** Opening DATA SUPPLIED block **

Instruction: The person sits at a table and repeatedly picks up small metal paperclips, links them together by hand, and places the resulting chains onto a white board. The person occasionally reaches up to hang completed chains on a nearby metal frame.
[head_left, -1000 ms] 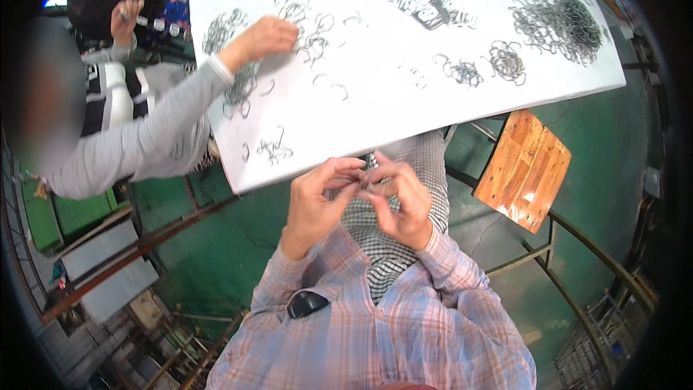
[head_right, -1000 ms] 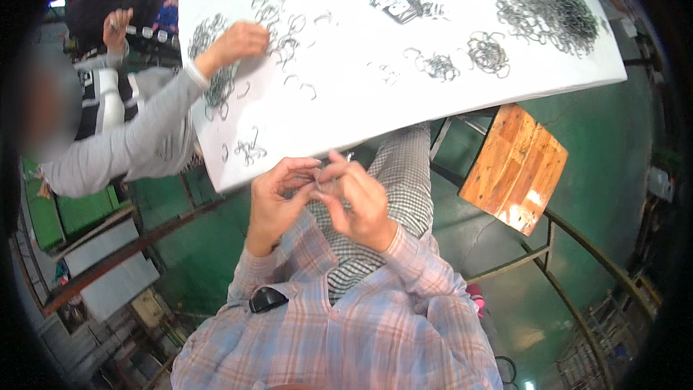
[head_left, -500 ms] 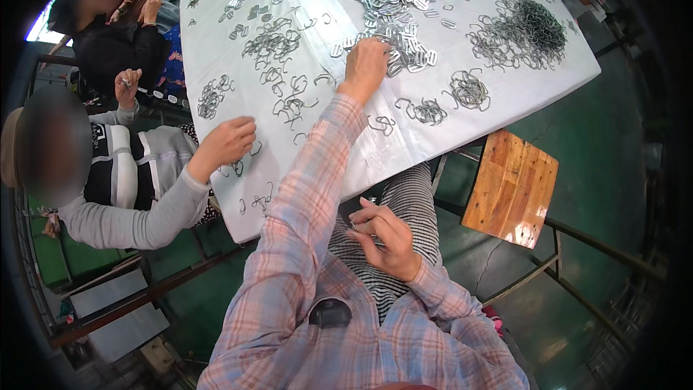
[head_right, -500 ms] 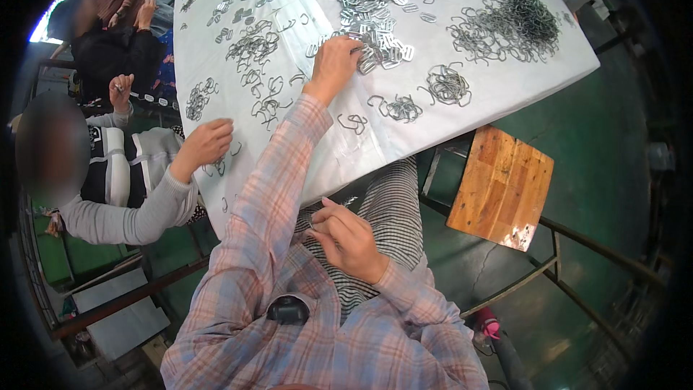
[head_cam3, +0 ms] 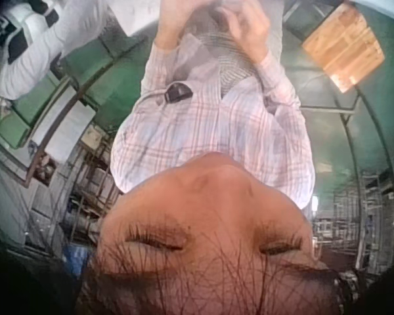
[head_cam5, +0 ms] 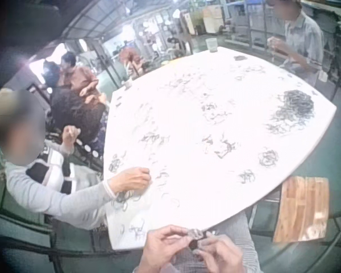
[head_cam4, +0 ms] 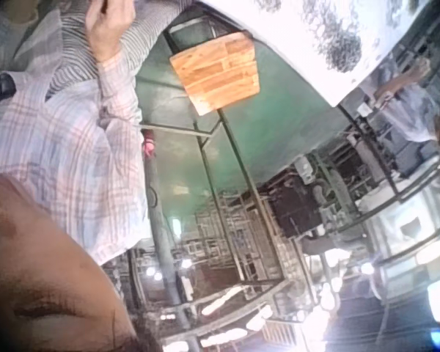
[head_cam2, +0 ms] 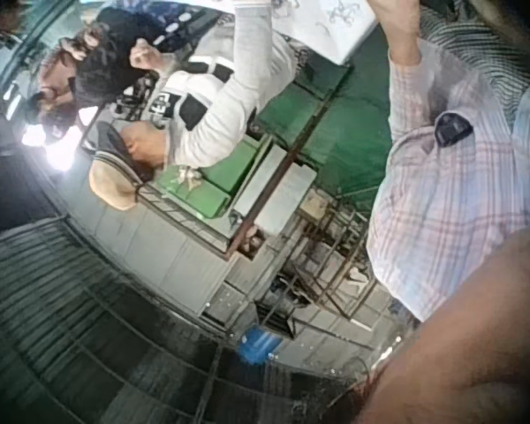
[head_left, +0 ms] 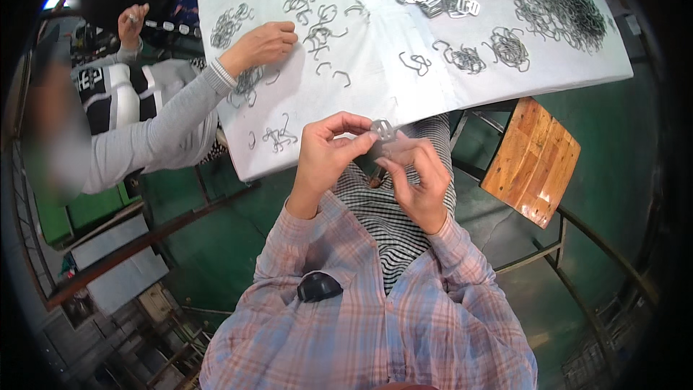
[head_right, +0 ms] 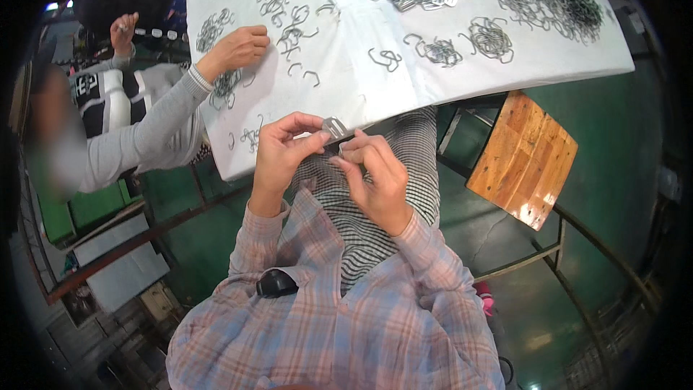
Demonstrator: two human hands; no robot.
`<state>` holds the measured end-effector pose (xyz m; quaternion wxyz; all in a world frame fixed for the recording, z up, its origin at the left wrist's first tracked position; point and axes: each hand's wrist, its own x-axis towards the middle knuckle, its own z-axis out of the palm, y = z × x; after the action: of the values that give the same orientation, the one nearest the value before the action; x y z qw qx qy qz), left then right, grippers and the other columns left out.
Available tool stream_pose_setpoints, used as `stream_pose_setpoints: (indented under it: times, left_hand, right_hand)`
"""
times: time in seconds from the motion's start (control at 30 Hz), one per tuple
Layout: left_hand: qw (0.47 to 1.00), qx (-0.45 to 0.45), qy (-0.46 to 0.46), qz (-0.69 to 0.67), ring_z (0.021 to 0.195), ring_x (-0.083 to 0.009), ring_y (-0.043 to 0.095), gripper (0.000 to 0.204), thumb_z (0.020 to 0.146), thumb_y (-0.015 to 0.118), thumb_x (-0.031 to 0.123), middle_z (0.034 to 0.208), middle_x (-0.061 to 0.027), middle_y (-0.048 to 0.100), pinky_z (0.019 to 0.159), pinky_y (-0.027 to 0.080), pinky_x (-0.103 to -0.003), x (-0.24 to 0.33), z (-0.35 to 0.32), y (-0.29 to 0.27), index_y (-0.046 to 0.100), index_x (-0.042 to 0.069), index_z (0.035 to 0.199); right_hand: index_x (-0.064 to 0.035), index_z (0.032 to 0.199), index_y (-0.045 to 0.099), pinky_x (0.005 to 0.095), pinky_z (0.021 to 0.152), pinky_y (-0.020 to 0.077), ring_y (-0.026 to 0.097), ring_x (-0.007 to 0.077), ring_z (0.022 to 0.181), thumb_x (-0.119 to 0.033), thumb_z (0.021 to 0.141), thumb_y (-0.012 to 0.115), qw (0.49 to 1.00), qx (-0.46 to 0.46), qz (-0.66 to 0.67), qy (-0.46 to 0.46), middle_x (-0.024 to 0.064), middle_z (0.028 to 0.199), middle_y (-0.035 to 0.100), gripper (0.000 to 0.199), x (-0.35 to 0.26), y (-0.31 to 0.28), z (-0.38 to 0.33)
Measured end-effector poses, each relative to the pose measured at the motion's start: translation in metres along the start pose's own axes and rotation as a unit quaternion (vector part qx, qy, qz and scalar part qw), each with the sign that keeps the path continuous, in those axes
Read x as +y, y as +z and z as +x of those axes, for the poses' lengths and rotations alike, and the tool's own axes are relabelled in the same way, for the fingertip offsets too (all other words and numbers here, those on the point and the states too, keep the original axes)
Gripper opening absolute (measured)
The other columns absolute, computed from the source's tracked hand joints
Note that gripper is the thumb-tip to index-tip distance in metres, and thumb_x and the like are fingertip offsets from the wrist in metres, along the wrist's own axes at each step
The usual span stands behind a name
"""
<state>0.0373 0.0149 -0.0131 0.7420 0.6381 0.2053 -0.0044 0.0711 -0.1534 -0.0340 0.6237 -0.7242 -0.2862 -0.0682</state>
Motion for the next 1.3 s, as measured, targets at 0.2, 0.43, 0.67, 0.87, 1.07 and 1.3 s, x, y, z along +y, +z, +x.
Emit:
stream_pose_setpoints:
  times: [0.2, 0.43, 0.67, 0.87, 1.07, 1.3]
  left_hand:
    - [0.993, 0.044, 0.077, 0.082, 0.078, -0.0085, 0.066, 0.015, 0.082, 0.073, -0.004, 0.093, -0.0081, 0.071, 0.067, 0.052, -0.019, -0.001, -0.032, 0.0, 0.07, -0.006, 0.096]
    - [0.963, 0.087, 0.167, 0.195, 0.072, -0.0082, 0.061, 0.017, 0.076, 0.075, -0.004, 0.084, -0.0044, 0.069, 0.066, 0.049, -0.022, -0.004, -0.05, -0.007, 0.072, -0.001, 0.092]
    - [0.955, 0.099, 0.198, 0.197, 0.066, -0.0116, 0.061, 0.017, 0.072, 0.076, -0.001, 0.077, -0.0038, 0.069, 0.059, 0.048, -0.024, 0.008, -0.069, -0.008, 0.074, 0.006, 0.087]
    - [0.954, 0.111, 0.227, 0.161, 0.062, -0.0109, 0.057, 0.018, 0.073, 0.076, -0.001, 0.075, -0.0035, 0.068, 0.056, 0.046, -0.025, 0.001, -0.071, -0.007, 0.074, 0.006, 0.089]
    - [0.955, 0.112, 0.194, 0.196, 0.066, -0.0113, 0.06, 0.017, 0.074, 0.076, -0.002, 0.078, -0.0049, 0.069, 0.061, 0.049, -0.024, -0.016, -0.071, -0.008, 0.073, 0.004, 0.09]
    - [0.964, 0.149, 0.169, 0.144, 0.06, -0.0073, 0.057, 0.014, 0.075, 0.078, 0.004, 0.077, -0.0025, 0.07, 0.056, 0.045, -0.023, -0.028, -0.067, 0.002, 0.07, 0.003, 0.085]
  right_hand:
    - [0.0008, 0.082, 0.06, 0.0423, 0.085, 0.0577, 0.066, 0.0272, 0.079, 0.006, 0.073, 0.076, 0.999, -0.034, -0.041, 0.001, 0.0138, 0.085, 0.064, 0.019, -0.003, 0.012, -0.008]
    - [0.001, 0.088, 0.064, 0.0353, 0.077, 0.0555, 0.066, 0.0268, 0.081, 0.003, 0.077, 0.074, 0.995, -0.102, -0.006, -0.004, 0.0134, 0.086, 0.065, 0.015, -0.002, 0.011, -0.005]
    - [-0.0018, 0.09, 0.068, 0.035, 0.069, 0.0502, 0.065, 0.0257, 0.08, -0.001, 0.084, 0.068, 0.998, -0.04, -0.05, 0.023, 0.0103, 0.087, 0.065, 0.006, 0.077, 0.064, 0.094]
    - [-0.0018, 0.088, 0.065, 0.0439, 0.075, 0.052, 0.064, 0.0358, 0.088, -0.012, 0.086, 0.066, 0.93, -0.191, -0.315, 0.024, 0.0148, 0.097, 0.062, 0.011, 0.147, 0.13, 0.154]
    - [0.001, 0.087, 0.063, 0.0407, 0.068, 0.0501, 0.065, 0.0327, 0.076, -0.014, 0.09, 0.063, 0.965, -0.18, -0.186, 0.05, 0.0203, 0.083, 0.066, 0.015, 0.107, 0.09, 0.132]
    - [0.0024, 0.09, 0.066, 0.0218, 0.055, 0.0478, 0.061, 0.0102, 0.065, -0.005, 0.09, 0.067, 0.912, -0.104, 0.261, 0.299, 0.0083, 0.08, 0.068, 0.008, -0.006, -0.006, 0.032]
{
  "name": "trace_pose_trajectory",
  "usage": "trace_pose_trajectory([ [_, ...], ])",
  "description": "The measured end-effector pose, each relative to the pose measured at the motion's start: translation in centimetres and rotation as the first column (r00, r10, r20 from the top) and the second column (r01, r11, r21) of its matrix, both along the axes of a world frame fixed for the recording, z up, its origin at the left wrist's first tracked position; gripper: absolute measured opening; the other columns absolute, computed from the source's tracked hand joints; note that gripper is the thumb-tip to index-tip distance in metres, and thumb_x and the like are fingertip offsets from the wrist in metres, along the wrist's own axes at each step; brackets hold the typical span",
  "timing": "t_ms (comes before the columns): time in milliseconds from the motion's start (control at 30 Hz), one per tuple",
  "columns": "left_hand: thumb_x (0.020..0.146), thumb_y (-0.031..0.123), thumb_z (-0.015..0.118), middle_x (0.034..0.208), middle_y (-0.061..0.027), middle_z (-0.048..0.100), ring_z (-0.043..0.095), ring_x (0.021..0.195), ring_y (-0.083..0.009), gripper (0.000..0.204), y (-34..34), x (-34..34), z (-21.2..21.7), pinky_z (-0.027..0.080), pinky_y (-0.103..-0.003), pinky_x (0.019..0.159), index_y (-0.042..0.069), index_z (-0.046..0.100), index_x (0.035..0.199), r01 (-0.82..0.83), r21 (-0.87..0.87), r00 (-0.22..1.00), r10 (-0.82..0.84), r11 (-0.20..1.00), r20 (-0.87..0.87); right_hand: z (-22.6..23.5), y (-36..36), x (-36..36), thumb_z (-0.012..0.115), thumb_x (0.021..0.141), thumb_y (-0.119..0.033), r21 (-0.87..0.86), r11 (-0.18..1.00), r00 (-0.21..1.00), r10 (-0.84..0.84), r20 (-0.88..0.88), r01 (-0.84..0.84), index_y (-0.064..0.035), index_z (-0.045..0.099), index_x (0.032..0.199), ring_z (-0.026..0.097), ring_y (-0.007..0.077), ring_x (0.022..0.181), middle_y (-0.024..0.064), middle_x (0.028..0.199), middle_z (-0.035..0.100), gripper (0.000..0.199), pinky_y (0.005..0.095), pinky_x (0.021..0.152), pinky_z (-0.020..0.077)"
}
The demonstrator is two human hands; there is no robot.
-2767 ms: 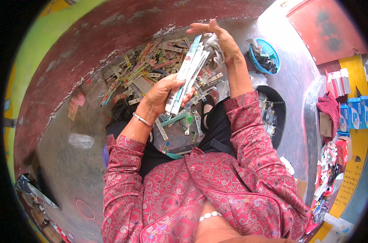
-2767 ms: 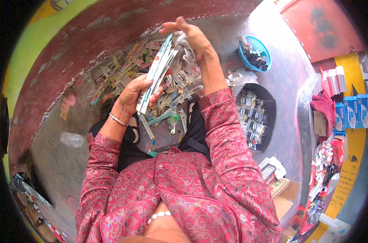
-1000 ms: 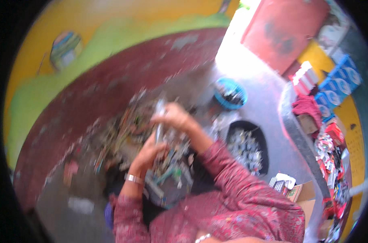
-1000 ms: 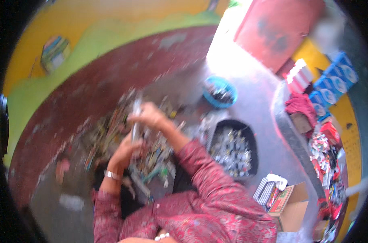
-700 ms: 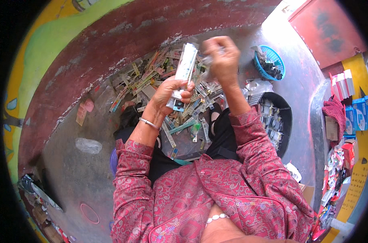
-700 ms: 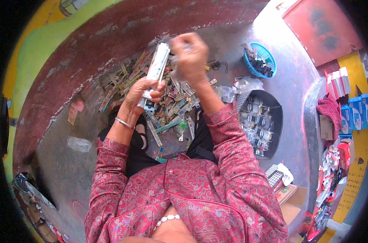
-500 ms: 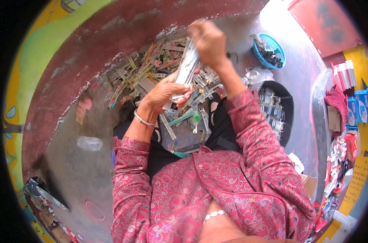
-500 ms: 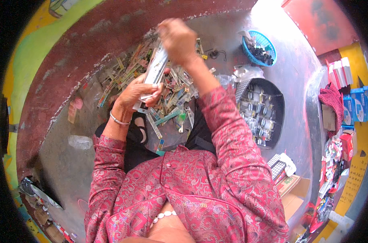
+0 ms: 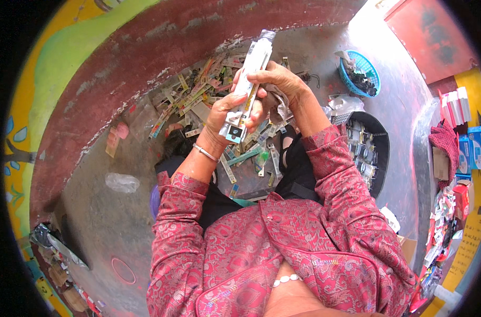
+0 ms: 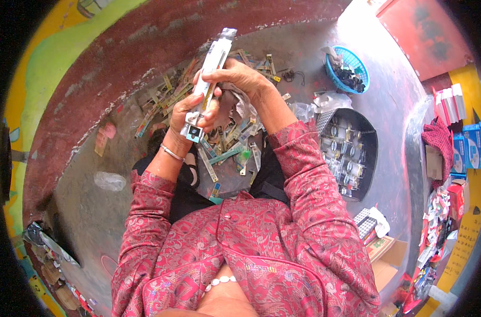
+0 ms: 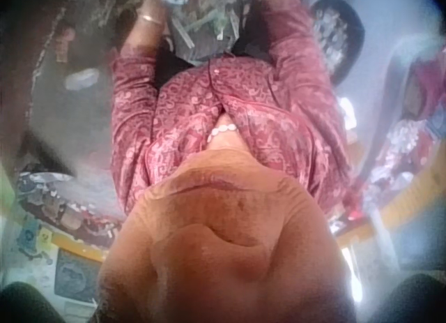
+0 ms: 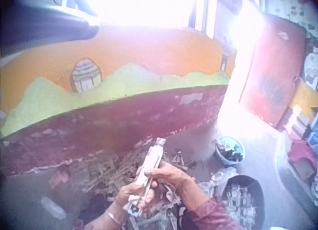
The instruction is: The person sorts through and counts a large quantity of printed product packaging labels by hand, moving them from the floor into stacks and occasionally a plastic bag.
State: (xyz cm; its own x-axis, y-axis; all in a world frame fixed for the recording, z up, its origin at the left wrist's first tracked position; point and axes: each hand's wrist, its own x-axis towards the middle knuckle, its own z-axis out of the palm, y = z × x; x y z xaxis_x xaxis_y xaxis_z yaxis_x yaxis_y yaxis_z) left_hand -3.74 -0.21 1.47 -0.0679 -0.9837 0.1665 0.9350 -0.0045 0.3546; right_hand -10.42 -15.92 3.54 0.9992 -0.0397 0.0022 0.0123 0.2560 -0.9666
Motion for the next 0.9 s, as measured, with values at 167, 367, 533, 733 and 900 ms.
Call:
trace_pose_trajectory([
  [167,0.081,0.026,0.056,0.093,-0.0173,0.060,0.062,0.082,-0.0235,0.043,0.6,0.9,0.9,0.053,-0.033,0.071,-0.005,0.048,0.109,-0.122,0.256,0.896,-0.004,0.959,0.444,0.9,0.9,-0.6,0.066,0.067,-0.021,-0.085,0.977,0.978,-0.202,-0.047,0.198,0.0005,0.062,0.086,0.059,0.0175,0.078,0.0094,0.083,0.063,0.029,0.0292,0.077,0.0452],
  [367,0.077,0.023,0.064,0.094,-0.0102,0.060,0.059,0.082,-0.0168,0.043,1.0,2.0,0.6,0.049,-0.031,0.075,-0.002,0.051,0.108,-0.234,0.378,0.696,-0.117,0.896,0.708,-0.4,-0.9,-0.5,0.063,0.074,-0.013,-0.012,0.915,0.913,-0.404,-0.059,0.404,0.0015,0.061,0.089,0.059,0.0158,0.075,0.0080,0.082,0.062,0.021,0.0280,0.071,0.0482],
  [533,0.071,0.021,0.070,0.111,-0.0117,0.053,0.050,0.102,-0.0177,0.065,1.0,3.1,0.5,0.038,-0.027,0.089,-0.005,0.040,0.122,-0.354,0.175,0.340,-0.048,0.919,0.939,-0.2,-0.5,-0.6,0.065,0.073,-0.015,-0.072,0.867,0.851,-0.498,-0.164,0.493,0.0027,0.061,0.089,0.060,0.0156,0.071,0.0088,0.079,0.062,0.024,0.0284,0.067,0.0490],
  [733,0.068,0.012,0.068,0.112,-0.0118,0.049,0.049,0.102,-0.0186,0.073,-1.3,2.0,-1.8,0.039,-0.032,0.088,-0.001,0.028,0.128,-0.477,-0.075,-0.047,0.060,0.875,0.997,-2.0,1.5,1.0,0.064,0.061,-0.034,-0.580,0.617,0.780,-0.624,0.051,0.532,0.0075,0.061,0.077,0.062,0.0266,0.068,0.0234,0.070,0.060,0.045,0.0374,0.064,0.0476],
  [900,0.073,0.012,0.055,0.111,-0.0179,0.050,0.050,0.101,-0.0232,0.063,-1.2,-0.1,0.6,0.039,-0.033,0.087,0.001,0.027,0.128,-0.611,0.006,-0.045,-0.043,0.791,0.998,-1.8,1.2,0.9,0.067,0.069,-0.027,-0.340,0.827,0.847,-0.514,-0.135,0.448,-0.0011,0.060,0.076,0.051,0.0093,0.061,0.0027,0.069,0.057,0.028,0.0274,0.055,0.0432],
])
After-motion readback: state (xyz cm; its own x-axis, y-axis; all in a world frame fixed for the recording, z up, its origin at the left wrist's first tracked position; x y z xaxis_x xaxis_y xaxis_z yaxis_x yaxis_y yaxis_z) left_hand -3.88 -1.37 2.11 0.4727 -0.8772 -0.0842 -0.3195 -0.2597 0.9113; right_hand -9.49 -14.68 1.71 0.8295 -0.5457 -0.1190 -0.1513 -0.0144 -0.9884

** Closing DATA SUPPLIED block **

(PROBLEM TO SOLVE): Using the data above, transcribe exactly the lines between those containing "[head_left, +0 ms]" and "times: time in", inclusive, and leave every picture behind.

(EXERCISE ANSWER):
[head_left, +0 ms] 
[head_right, +0 ms] 
Demonstrator: two human hands; no robot.
`<state>` holds the measured end-effector pose (xyz m; quaternion wxyz; all in a world frame fixed for the recording, z up, its origin at the left wrist's first tracked position; point and axes: each hand's wrist, its own x-axis towards the middle knuckle, its own z-axis out of the palm, y = z × x; after the action: of the values that give the same orientation, the one nearest the value before the action; x y z qw qx qy qz), left then right, grippers and the other columns left out.
Available tool stream_pose_setpoints, used as `stream_pose_setpoints: (indented under it: times, left_hand, right_hand)`
"""
times: time in seconds from the motion's start (control at 30 Hz), one per tuple

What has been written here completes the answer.